Some have noted that NARAL in its first iteration worked frame its existence based on women’s rights and their need to have control over their reproductive lives. This contrasts with the early ‘‘population control’’ ethos of other parts of the contraception/abortion rights movement such as Planned Parenthood. On the other hand, at a certain point even the women’s rights frame did not go far enough for some activists such as Lucinda Cisler who wished to see NARAL also advocate for taking control of abortion out of physicians’ hands.

While NARAL was active in creating the conditions for and ensuring litigation of state abortion prohibitions, it was not active in the Texas case that ultimately brought about the Supreme Court’s Roe v. Wade (1973) ruling. It was thus in a somewhat reactive mode when the sweeping decision was announced. The association kept the same acronym but changed its name to the National Abortion Rights Action League, reflecting an emphasis on keeping abortion legal. One of NARAL’s early strategic foci from 1973 onward, working with Planned Parenthood, was to work to make and keep abortion procedures accessible to all, including ensuring that trained physicians performed the surgery at reasonable fees. It also worked with Planned Parenthood to teach interested clinic operators how to set up safe, efficient clinics such as those in New York that had been legalized in 1971. In 1973, NARAL set up a lobbying office in Washington to convey its presence and be able to respond instantly to congressional actions.

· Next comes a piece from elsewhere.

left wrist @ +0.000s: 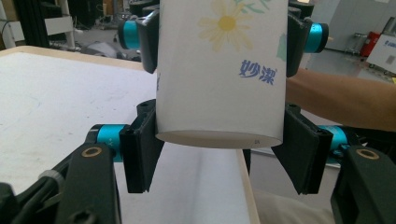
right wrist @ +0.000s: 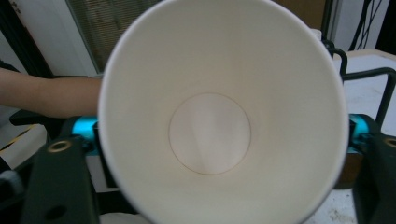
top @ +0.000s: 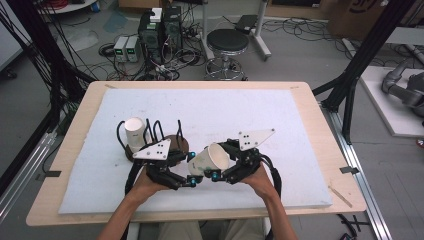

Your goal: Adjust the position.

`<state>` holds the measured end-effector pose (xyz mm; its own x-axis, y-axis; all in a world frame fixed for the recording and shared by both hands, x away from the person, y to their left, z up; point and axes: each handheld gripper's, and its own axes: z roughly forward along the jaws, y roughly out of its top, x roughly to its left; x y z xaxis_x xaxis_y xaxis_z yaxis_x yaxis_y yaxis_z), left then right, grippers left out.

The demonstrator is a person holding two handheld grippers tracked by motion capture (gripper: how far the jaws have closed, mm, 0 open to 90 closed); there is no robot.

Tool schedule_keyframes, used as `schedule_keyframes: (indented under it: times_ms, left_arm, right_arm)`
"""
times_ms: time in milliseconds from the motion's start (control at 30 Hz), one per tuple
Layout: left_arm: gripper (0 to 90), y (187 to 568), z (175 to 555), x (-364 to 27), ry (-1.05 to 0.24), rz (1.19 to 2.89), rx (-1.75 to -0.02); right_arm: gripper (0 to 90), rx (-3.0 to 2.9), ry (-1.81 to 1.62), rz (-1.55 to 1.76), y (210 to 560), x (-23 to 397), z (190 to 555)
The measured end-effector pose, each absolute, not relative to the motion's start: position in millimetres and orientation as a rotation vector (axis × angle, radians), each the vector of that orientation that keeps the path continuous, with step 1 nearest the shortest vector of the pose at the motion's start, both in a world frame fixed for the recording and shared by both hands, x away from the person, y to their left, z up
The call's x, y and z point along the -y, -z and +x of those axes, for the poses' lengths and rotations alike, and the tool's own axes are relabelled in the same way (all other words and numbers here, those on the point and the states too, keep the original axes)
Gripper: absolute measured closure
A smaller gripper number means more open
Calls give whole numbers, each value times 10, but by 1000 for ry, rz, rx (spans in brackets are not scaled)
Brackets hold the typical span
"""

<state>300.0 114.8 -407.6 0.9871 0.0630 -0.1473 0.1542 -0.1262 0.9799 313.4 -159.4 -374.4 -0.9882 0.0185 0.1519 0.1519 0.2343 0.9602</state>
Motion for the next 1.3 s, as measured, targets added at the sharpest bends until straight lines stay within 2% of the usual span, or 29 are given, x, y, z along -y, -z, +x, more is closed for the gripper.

By the mid-1970s, it was clear that anti-abortion forces were going to use both state and national staging grounds to try to change the effects of Roe. In 1975, NARAL moved its head office from New York to Washington, D.C., and in 1977 created a political action committee to contribute to campaigns. NARAL became involved in working to get Congress to defeat the Hyde Amendment of 1976 (prior to which one-third of all abortions in the United States were under Medicaid, that is, publicly funded). The strategy was to try to retain pro-choice support in Congress by showing how a ‘‘divide and conquer’’ strategy would lead to the situation where abortion was a constitutional right, but in practical terms not equally available to all. By the mid-1970s, NARAL was working to institutionalize itself as a leader in the pro-choice movement. In addition to establishing a political action committee (PAC), it began a highly successful direct-mail strategy to increase its membership and to strengthen its base in the states.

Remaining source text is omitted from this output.